En effet, Telenor proposait une offre (dite « zero tariff ») dans laquelle le volume de données consommées pour accéder à certains services ou applications n’était pas décompté du volume total de l’abonnement souscrit par les utilisateurs.
De plus, les éventuelles mesures de restriction de débit ou d’interruption, mises en œuvre une fois le volume souscrit atteint, n’étaient pas appliquées aux services inclus dans le volet « zero tariff » de l’offre.
Le principe de la neutralité de l’internet
La CJUE rappelle que les articles 3(1) et 3(2) du règlement ont pour objectif de protéger un certain nombre de droits des utilisateurs finals d’internet et interdisent aux fournisseurs d’accès de mettre en place des accords ou des pratiques commerciaux qui auraient pour conséquence de limiter l’exercice de ces droits.
Par ailleurs, elle rappelle que l’article 3(3) instaure, quant à lui, une obligation générale de traitement égal et non-discriminatoire du trafic sur internet.
Au cas d’espèce de l’offre de Telenor, la Cour a considéré que les contrats proposés par l’opérateur, par lesquels le client a accès un bundle combinant du « zero tariff » et des mesures permettant de bloquer ou de ralentir l’utilisation de services et d’applications « non zero tariff », sont de nature à limiter l’exercice, par les utilisateurs finals, de leurs droits. Une telle limitation enfreint donc les dispositions de l’article 3(2) du règlement.
De plus, la Cour constate que, par l’effet des volumes d’abonnements souscrits, cette mesure a pour conséquence de privilégier l’usage des services inclus dans le volet « zero tariff », au détriment de ceux qui en sont exclus, sans compter l’effet « détrimental » pour ces derniers des mesures de réduction de débit ou d’interruption.
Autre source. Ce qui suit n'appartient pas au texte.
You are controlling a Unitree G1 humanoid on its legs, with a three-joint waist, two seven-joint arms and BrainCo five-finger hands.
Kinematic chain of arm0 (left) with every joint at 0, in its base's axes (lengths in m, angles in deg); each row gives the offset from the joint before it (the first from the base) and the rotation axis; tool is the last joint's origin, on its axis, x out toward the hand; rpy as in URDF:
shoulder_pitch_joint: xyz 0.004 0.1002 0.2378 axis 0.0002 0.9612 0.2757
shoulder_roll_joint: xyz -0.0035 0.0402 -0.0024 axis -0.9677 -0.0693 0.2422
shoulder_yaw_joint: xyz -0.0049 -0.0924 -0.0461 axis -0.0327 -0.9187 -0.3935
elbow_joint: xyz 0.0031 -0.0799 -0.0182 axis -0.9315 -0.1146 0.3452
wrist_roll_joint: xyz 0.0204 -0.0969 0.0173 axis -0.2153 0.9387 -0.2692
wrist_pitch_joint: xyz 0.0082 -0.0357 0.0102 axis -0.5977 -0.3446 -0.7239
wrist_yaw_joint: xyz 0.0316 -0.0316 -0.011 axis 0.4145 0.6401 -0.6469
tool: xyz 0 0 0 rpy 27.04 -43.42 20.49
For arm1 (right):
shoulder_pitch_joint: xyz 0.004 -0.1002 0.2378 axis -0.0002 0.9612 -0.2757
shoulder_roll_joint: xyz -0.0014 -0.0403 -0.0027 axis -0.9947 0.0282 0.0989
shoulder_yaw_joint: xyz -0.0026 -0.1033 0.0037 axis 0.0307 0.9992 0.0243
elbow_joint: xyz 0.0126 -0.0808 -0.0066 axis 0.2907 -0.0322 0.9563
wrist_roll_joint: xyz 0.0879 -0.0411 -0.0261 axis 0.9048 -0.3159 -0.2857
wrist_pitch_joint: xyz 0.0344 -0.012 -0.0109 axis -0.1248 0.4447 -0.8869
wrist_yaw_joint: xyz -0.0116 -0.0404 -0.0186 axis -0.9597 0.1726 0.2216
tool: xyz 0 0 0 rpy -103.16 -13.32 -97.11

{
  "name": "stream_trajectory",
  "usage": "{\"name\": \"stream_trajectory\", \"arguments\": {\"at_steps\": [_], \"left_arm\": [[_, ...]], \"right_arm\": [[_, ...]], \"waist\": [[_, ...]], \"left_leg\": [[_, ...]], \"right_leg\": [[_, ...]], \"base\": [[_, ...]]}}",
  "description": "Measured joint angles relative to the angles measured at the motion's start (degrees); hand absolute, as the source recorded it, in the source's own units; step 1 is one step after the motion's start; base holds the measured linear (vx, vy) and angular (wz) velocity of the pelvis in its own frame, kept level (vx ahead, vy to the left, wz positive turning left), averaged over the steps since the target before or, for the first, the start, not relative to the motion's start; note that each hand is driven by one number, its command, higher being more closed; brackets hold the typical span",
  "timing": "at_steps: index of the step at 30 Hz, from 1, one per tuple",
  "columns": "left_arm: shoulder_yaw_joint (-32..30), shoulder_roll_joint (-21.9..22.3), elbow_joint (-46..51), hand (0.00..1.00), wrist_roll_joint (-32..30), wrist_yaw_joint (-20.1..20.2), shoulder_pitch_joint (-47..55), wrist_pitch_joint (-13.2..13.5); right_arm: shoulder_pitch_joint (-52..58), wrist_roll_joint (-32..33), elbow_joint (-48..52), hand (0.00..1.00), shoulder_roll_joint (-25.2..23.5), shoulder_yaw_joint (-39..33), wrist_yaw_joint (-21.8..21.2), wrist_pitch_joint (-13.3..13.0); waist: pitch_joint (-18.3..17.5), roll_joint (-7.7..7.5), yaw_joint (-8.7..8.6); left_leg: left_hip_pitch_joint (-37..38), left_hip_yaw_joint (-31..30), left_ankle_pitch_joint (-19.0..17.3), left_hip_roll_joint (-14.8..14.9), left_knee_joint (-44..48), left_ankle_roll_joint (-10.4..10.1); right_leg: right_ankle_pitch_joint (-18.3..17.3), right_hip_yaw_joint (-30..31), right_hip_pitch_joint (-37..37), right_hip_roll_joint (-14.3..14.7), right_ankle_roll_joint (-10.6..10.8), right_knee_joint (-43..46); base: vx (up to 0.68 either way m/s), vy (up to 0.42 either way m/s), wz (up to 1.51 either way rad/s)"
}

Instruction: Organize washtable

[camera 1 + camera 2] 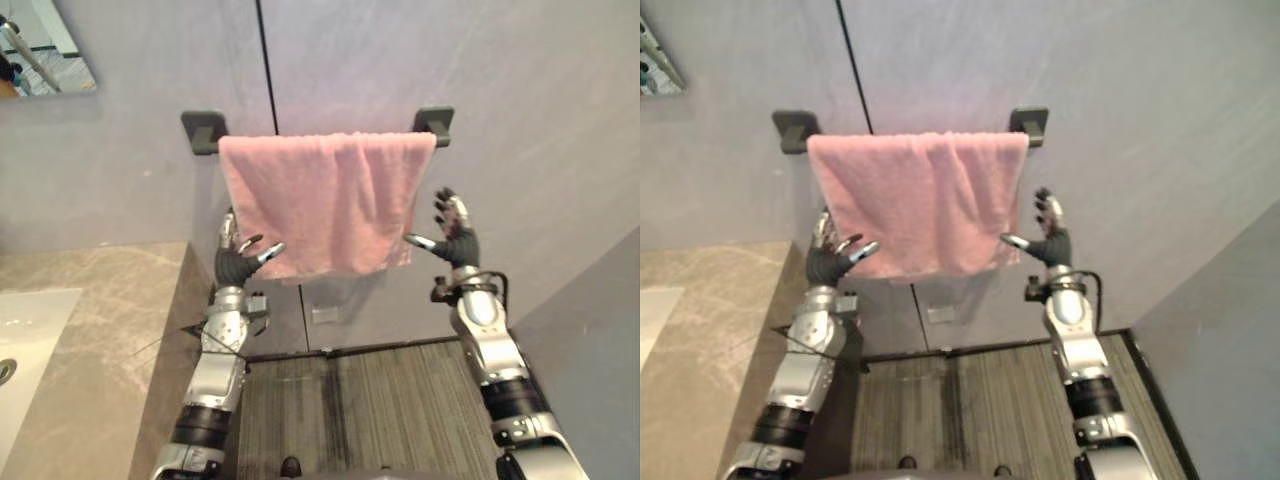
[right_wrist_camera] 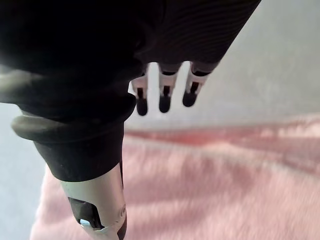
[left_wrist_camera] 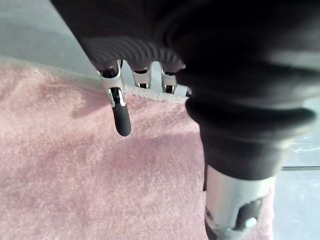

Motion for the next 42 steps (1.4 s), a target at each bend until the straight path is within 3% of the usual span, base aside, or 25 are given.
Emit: {"name": "stream_trajectory", "arguments": {"at_steps": [4,11,18,24,33,42], "left_arm": [[2.14,-0.05,3.06,0.0,0.75,-0.14,-1.06,0.34],[6.6,0.06,4.21,0.0,3.44,0.4,-2.39,0.95],[10.71,-0.03,4.18,0.0,4.99,1.53,-4.54,1.01],[10.95,-0.02,4.18,0.0,5.7,1.56,-4.65,1.07],[4.9,2.81,12.69,0.0,5.45,2.7,3.51,1.75],[-0.59,4.06,21.77,0.0,0.9,2.7,10.97,2.12]], "right_arm": [[-2.45,-0.05,0.01,0.0,-0.52,1.8,-1.09,-0.03],[-2.62,-0.01,0.01,0.0,-0.97,5.61,-2.37,-0.04],[-3.04,-0.07,-0.23,0.0,-1.08,8.45,-3.61,-0.03],[-2.99,-0.07,-0.3,0.0,-1.2,7.97,-3.47,-0.03],[8.69,-2.01,8.3,0.0,-7.36,-3.66,-1.99,-0.53],[15.3,-4.08,19.12,0.0,-9.42,-7.02,-2.04,-2.93]], "waist": [[0.11,-0.13,0.7],[0.63,-0.77,-0.29],[0.86,-1.15,-0.16],[1.19,-1.7,-0.25],[1.46,-1.82,-0.98],[1.57,-1.67,-1.71]], "left_leg": [[-0.89,-0.24,0.05,-0.05,0.0,0.04],[-0.65,-0.36,0.05,-0.06,0.01,0.04],[-0.66,-0.52,0.11,-0.03,-0.01,0.11],[-0.71,-0.48,0.12,-0.05,0.0,0.11],[0.5,-0.56,0.12,-0.15,-0.01,0.11],[1.7,-0.53,0.1,-0.12,-0.34,0.09]], "right_leg": [[0.01,-0.18,-0.77,-0.01,-0.01,0.0],[0.01,-0.37,-0.33,0.0,-0.02,-0.19],[0.04,-0.4,-0.33,0.02,-0.05,-0.1],[0.04,-0.39,-0.35,0.02,-0.05,-0.2],[-0.12,-0.77,0.43,-0.06,-0.15,0.55],[-0.64,-0.69,0.69,-0.1,-0.19,1.55]], "base": [[-0.01,-0.006,0.02],[0.0,0.0,0.0],[-0.03,-0.006,0.0],[0.0,0.0,0.0],[-0.01,-0.001,-0.01],[-0.06,-0.001,-0.01]]}}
L’égalité de traitement entre tous les services
Au delà de ces constats, la Cour indique qu’il n’est pas nécessaire de faire la démonstration que les mesures de réduction de débit ou d’interruption ont effectivement restreint la possibilité pour les utilisateurs finals d’exercer leurs droits : il faut, mais il suffit, de constater que les mesures de réduction de débit ou d’interruption de trafic ne sont appliquées que pour certaines catégories de services ou d’applications, pour considérer qu’il y a violation des dispositions de l’article 3(3) du règlement.
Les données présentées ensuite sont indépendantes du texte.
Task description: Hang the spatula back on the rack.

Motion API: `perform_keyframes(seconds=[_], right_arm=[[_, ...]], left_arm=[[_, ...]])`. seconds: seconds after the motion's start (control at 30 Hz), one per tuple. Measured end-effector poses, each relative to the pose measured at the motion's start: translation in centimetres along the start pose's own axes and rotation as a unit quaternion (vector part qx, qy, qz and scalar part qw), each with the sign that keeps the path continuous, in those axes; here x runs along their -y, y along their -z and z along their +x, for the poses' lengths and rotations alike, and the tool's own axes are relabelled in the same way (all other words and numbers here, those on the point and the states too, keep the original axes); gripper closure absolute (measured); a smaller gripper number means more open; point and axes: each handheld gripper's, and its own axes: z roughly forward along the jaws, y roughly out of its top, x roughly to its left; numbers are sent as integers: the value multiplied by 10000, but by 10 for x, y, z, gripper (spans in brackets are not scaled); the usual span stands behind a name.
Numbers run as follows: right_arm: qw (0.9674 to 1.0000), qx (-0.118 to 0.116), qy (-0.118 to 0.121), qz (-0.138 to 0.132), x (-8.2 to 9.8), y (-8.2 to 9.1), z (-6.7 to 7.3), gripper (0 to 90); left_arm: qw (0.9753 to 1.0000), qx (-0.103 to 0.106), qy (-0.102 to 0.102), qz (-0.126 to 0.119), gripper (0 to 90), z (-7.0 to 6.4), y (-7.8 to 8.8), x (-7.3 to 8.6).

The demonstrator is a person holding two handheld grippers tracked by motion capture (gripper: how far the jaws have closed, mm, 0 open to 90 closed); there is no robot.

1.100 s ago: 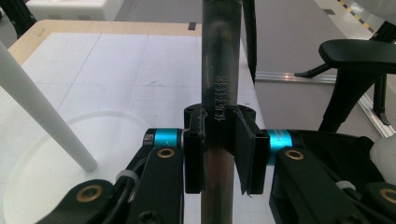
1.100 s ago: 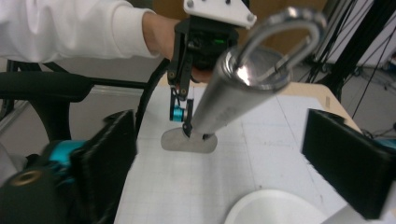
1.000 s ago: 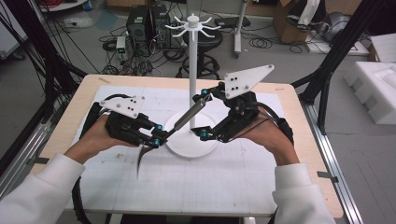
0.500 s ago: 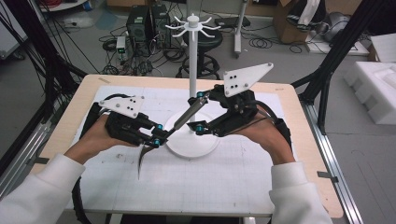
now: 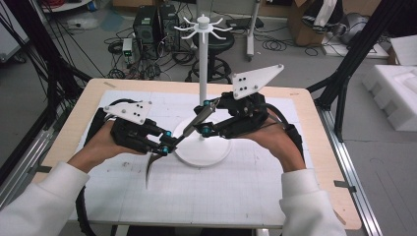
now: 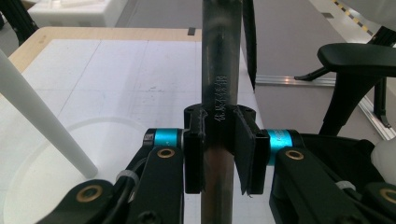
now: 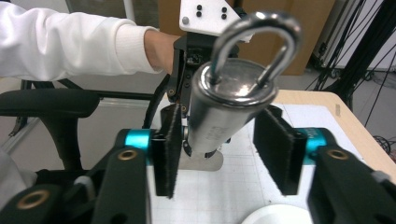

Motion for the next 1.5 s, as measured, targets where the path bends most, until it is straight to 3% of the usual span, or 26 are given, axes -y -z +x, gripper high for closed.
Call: perform_keyframes(seconds=[0.5,0.73,1.03,1.2,1.37,1.5], right_arm=[[9998,-195,51,-31,-2,-3,0,661],[9995,-324,-67,1,-2,-4,-1,681],[9995,-267,-148,99,-7,-5,1,686],[9995,-266,-130,-50,-9,-5,-1,692],[9995,-216,-197,86,-13,-8,0,696],[9995,-192,-253,93,-13,-7,-1,697]], left_arm=[[10000,60,-9,9,747,1,-3,0],[10000,70,-55,43,746,1,-3,1],[9999,56,-84,-41,743,2,-3,1],[9998,61,-54,-162,739,3,-5,0],[9999,17,-128,-52,736,4,-9,0],[9999,26,-60,-116,733,4,-10,0]])
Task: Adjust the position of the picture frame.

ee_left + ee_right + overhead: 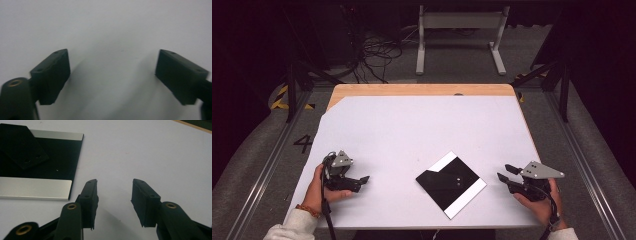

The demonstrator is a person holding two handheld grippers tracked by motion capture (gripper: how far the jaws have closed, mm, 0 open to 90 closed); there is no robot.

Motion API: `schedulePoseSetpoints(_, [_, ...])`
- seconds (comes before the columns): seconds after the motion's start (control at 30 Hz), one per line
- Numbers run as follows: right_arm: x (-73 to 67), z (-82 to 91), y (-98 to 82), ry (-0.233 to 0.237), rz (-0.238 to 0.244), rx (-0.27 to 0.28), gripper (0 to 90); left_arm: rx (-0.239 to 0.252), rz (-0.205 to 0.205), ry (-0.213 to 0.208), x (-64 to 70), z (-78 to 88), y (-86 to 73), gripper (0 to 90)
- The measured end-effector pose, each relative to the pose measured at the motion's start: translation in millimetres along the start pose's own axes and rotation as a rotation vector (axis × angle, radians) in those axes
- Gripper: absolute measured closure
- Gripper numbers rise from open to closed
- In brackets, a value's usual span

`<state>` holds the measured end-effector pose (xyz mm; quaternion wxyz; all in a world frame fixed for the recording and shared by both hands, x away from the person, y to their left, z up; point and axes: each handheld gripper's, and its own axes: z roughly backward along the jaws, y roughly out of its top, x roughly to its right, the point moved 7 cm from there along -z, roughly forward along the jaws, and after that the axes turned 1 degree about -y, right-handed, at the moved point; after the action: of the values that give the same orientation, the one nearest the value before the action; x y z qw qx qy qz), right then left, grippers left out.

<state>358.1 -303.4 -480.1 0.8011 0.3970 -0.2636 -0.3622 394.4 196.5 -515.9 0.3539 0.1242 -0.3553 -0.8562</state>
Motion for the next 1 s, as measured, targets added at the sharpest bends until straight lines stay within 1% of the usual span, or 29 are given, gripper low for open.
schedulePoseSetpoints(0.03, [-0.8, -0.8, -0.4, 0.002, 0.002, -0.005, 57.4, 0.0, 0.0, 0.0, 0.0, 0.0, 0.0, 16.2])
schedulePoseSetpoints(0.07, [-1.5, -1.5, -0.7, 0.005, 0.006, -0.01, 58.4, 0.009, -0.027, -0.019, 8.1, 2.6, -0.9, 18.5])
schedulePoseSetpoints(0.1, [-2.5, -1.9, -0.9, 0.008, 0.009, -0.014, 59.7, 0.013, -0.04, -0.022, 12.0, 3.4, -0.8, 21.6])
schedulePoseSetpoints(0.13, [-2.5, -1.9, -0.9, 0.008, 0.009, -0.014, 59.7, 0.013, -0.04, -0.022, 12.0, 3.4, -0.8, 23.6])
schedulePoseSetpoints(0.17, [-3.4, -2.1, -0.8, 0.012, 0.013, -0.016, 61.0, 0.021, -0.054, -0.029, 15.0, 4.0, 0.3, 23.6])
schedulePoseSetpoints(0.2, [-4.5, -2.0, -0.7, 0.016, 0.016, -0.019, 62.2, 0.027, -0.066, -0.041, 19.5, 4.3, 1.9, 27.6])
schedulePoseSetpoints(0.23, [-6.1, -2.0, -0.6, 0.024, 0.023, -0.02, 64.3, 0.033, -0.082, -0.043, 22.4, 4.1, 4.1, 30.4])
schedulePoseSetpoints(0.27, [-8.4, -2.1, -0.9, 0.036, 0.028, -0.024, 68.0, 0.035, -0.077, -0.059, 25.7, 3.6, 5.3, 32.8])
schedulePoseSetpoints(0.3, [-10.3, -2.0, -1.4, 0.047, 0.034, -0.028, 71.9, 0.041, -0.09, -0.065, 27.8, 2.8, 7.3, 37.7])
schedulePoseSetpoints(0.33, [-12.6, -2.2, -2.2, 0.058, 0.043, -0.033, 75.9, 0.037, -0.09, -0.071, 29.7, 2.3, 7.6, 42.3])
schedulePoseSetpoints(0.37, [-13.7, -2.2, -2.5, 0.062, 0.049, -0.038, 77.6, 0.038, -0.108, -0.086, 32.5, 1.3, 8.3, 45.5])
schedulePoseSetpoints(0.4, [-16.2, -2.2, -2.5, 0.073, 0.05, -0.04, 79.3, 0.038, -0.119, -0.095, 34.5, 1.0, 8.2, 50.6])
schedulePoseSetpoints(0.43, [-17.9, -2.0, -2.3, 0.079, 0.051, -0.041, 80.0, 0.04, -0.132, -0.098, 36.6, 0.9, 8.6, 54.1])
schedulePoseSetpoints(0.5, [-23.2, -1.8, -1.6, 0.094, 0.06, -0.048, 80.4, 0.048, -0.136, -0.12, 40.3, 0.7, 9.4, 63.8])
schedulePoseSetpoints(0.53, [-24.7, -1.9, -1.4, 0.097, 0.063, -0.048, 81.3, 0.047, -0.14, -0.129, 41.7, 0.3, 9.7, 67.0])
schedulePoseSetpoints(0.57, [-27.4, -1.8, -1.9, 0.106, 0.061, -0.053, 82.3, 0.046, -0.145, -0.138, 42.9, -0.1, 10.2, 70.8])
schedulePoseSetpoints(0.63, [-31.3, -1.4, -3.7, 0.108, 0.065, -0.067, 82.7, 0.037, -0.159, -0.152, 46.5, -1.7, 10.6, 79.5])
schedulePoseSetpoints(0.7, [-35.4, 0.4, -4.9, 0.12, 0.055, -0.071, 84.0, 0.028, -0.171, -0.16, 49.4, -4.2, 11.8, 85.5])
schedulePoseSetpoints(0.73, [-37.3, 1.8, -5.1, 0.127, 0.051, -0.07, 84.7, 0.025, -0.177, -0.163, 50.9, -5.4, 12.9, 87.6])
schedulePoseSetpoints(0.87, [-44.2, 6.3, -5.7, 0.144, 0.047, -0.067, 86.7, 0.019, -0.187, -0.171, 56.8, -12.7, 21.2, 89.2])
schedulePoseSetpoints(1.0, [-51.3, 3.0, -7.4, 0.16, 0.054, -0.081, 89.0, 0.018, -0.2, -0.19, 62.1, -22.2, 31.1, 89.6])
En revanche, toute mesure qui serait appliquée de manière discriminatoire à tel ou tel service ou application et qui serait fondée sur des considérations purement techniques, serait acceptable, alors que la même mesure, fondée sur des considérations simplement commerciales enfreint, per se, le règlement de 2015 sur la neutralité de l’internet.
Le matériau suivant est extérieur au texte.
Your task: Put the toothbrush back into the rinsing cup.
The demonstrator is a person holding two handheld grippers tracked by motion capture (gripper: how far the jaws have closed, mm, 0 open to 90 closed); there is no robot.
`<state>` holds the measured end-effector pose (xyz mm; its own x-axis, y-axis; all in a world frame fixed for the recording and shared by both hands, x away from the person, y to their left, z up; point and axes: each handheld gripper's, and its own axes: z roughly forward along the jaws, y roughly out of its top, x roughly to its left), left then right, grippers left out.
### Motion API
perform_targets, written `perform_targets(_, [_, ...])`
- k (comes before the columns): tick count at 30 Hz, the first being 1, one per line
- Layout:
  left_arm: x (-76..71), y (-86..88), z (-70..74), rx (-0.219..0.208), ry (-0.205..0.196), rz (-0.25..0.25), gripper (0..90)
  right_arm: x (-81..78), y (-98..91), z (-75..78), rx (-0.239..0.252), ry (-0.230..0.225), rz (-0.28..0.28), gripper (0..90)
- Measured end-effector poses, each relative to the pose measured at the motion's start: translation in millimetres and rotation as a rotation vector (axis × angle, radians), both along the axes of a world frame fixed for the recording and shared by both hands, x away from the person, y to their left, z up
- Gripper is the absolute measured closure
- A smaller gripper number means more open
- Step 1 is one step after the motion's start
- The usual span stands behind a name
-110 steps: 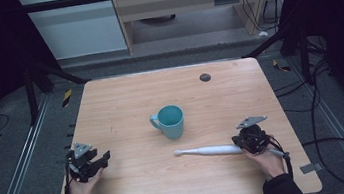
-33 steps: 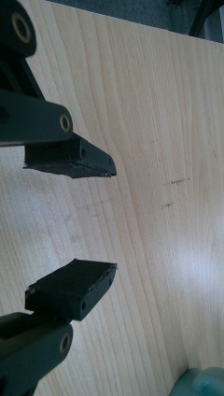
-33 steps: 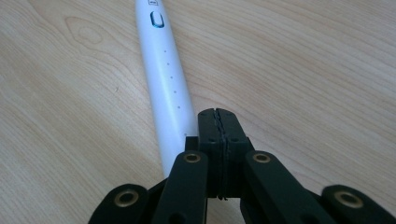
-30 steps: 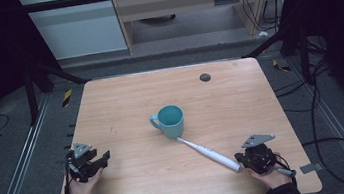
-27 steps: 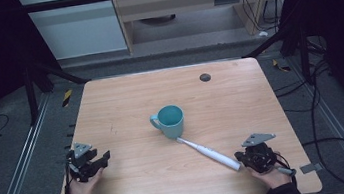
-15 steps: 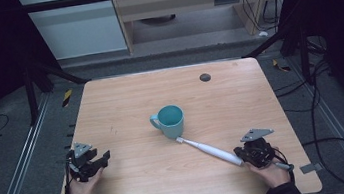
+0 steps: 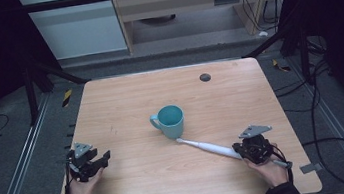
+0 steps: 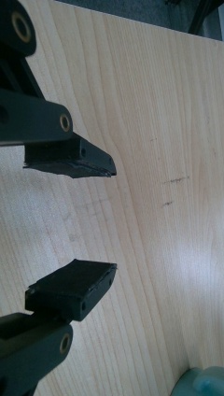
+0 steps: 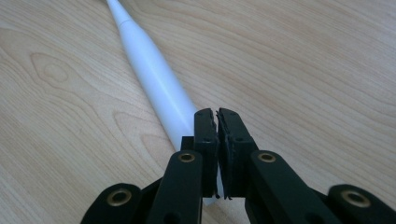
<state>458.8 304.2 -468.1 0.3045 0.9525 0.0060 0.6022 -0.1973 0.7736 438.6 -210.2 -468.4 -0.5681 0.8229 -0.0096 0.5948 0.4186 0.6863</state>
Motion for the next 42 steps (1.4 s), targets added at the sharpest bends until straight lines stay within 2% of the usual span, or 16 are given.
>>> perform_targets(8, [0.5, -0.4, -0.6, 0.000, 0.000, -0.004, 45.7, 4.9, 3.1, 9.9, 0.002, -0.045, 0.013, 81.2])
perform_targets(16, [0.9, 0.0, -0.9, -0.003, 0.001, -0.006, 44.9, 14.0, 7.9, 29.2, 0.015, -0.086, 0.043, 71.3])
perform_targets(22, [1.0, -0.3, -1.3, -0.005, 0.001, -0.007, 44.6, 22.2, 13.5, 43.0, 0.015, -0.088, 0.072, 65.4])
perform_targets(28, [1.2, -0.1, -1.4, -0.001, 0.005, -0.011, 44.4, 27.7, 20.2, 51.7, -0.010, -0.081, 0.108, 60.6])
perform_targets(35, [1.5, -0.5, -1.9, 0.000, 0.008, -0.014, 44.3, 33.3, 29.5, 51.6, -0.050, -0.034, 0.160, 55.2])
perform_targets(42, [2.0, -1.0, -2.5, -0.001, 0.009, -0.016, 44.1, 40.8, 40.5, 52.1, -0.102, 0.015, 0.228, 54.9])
L’intérêt de cet arrêt, outre qu’il est le premier à statuer sur cette question de la neutralité de l’internet, réside précisément dans cette solution qui éclaire les régulateurs, mais aussi les opérateurs, les fournisseurs d’accès, les utilisateurs et les régulateurs, sur le mode d’administration de la preuve d’une infraction à l’article 3 du règlement.
Cette preuve, qui s’affranchit de devoir démontrer la réalité et l’effectivité de l’atteinte aux droits des utilisateurs finals, rend désormais plus facile la poursuite des infractions au principe de la neutralité de l’internet, ce qui vient, de facto, en renforcer le poids dans le dispositif réglementaire européen.
Frédéric Forster
Lexing Constructeurs informatiques et télécoms
(1) CJUE Arrêt du 15 septembre 2020 dans les affaires jointes C-807/18 et C-39/19 Telenor Magyarorszag Zrt. contre Nemzeti Média- és Hirközlési Hatosag Elnöke.
(2) Règlement (UE) 2015/2120 du Parlement européen et du Conseil du 25 novembre 2015 établissant des mesures relatives à l’accès à un internet ouvert et modifiant la directive 2002/22/CE concernant le service universel et les droits des utilisateurs au regard des réseaux et services de communications électroniques et le règlement (UE) n°531/2012 concernant l’itinérance sur les réseaux publics de communications mobiles à l’intérieur de l’Union.